The TN and TOC concentrations and δ15NTN and δ13Corg values were measured with a Flash EA1112 elemental analyzer coupled to a Thermo-Finnigan DELTA plus advantage isotope ratio mass spectrometer interfaced with a ConFlo Ⅳ at JAMSTEC. Acidified and untreated samples were prepared in three batches to ensure accuracy and precision in the analytical data and evaluate the procedural error. Approximately 200–500 mg of powdered samples was weighted in a 15mL glass tube and acidified in 8 mL 2M or 6M HCl at room temperature or at 70 ℃ in a thermostatic bath for 24 hours, respectively. Subsequent to acidification, the residue was sequentially rinsed three times with Milli-Q water, and dried at 80 ℃ for 48 hours in a closed oven with a light Al foil cover. Aliquots of the acid-treated and untreated samples were weighted into a tin capsule (9 × 10 mm, Lüdi) for the carbon and nitrogen analyses. The analytical reproducibility of the TN and TOC concentrations was evaluated by repeated analyses of reference materials (USGS40 and USGS41); the reproducibilities were better than ±1.8 % and ±1.0 %, respectively. The δ15NTN and δ13Corg values are represented in ‰ relative to atmospheric N2 and the Vienna Peedee Belemnite (V-PDB) standard, respectively. The uncertainties in the δ15NTN and δ13Corg values were within ± 0.13‰ and ± 0.09‰, respectively, as determined by the repeated analyses of reference materials.

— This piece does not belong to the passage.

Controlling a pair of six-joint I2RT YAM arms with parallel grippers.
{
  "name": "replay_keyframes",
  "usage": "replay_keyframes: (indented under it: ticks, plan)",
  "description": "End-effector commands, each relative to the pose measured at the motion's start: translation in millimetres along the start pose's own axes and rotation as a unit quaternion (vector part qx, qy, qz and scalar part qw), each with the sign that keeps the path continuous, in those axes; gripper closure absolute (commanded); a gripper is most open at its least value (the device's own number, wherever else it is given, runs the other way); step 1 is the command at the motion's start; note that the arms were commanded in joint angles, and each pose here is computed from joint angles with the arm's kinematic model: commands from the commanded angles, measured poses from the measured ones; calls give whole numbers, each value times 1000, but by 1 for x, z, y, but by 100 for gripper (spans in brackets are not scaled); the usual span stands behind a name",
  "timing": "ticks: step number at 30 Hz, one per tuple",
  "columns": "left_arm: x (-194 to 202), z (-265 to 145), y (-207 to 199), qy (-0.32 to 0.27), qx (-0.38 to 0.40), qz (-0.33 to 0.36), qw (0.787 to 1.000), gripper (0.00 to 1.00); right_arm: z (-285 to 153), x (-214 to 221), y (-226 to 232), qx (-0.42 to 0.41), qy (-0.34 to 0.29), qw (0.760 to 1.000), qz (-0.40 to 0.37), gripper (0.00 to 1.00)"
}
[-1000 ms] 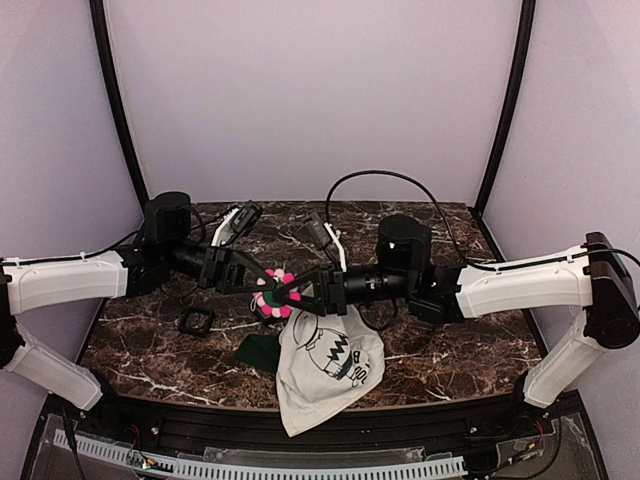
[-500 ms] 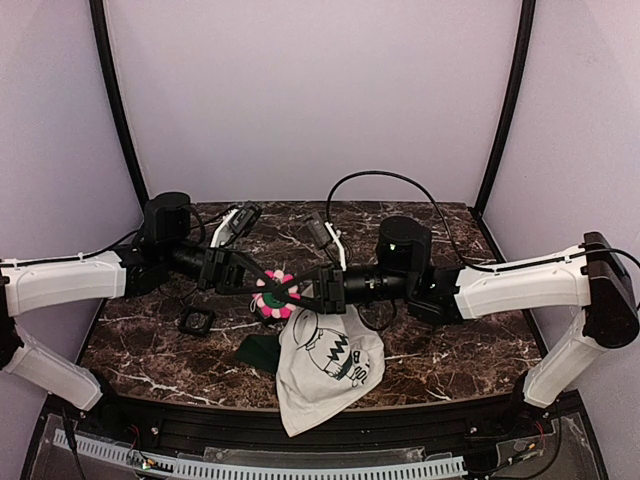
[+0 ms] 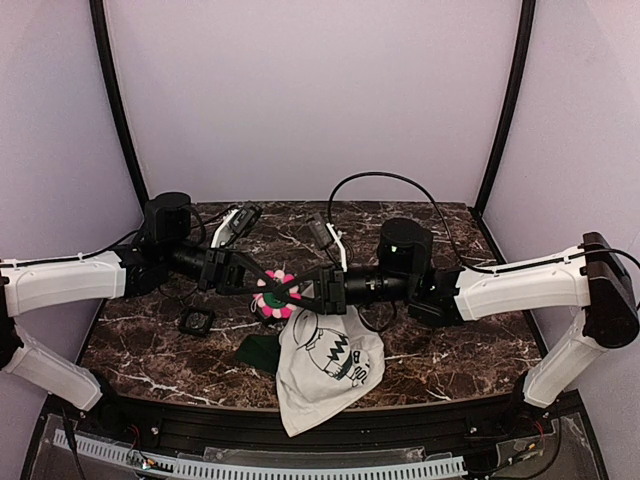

Our results show that the average values of TN contents in the rinse method of all GMR samples are lower than that of untreated samples by up to 70 %. Additionally, the δ15NTN ratios of acid-treated samples, except for SBC-1, were decreased to 2.1‰ in maximum as compared with untreated samples. The magnitudes of the negative shift of TN and δ15NTN values were larger when the samples were acidified in 6M HCl and heated at 70 ℃. Loss of 15N has previously reported during the acidification and was attributed to small losses of acid-soluble proteins and amino acids via the volatilization of oxidized nitrogenous organic compounds. However, the δ15NTN values of SBC-1 are almost stable under the acidified and non-acidified conditions, probably indicating that the organic matter composition in SBC-1 was significantly different from the other GMS samples. On the other hand, as similarly to the nitrogen analysis, the magnitudes of the negative shift of TOC and δ13Corg values were larger when acidification by 6M HCl and heating at 70 ℃ of GMR samples. It suggests that the decalcification with 2M HCl was unsatisfied with obtaining accurate results probably because of the poorly-soluble minerals, such as siderite and dolomite that were retained during the acidification. Overall, we propose that the analysis of nitrogen and carbon contents and its isotopic compositions should be separately measured, i.e., non-acidified sample for nitrogen analysis and 6M HCl acidified and heated samples for carbon analysis.